*WORK INSTRUCTION*:
Determine the number of lines in the data that contain "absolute". Answer with that number only.

*DATA PROVIDED*:

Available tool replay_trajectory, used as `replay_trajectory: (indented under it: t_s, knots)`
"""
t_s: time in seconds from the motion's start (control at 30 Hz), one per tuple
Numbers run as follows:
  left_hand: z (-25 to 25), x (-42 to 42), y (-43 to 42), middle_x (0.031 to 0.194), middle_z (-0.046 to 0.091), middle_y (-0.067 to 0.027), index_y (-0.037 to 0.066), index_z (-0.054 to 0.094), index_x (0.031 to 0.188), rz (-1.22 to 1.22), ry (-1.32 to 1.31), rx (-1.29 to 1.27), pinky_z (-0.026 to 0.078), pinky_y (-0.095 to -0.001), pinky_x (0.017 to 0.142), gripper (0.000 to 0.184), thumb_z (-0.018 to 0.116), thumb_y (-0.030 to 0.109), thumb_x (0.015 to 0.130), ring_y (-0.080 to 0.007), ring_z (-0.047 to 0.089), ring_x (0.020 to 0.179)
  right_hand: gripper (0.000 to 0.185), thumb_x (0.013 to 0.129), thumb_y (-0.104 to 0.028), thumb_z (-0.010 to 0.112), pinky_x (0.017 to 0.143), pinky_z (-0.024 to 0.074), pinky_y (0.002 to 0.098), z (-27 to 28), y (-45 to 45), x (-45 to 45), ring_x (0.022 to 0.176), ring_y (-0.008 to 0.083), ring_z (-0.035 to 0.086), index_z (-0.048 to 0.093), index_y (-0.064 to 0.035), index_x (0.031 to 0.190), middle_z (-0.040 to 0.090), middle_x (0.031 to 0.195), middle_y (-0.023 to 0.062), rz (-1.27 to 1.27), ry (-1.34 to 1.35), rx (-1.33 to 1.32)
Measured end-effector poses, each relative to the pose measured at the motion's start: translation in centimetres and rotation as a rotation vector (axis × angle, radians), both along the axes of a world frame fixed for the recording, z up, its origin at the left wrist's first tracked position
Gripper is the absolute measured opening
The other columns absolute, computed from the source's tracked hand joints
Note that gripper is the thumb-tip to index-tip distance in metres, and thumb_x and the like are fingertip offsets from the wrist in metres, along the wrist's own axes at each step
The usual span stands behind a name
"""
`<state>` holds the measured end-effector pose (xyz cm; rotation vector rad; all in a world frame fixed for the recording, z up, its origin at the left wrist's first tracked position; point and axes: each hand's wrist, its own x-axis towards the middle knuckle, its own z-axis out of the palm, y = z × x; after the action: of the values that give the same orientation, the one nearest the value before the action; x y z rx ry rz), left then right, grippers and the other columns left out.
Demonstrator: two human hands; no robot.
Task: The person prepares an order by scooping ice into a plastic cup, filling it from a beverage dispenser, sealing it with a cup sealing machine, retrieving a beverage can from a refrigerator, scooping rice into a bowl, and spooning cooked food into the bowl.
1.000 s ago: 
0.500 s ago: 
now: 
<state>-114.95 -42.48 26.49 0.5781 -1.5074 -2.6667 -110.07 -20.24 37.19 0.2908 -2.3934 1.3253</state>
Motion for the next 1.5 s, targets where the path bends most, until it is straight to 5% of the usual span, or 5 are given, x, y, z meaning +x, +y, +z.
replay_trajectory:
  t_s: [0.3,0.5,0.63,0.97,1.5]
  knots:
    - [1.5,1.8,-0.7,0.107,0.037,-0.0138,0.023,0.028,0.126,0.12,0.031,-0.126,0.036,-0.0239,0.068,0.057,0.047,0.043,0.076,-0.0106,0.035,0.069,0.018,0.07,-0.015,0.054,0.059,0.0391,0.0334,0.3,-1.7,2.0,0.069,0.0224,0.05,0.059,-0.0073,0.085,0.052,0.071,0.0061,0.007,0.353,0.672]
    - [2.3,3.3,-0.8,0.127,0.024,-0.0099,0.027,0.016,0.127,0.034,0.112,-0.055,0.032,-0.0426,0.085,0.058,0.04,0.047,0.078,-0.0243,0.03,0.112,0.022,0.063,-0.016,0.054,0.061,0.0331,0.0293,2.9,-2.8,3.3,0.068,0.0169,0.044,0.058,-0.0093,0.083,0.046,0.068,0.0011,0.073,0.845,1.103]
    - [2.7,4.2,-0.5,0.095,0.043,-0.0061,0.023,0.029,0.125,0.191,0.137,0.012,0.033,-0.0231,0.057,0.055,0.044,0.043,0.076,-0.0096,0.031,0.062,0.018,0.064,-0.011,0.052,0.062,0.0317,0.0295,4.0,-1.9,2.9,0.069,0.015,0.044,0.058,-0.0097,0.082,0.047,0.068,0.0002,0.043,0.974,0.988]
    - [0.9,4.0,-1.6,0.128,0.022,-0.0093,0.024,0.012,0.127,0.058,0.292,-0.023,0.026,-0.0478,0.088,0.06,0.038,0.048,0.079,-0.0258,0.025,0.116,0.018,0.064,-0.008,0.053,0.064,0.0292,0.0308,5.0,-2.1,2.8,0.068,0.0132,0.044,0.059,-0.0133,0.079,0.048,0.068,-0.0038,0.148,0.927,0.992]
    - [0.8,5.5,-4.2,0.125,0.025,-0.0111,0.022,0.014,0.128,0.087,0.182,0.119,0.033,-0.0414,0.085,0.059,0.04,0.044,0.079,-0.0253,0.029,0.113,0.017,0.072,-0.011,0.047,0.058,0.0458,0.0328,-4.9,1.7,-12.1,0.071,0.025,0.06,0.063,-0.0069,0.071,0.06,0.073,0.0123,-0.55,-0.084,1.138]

*RESPONSE AREA*:
2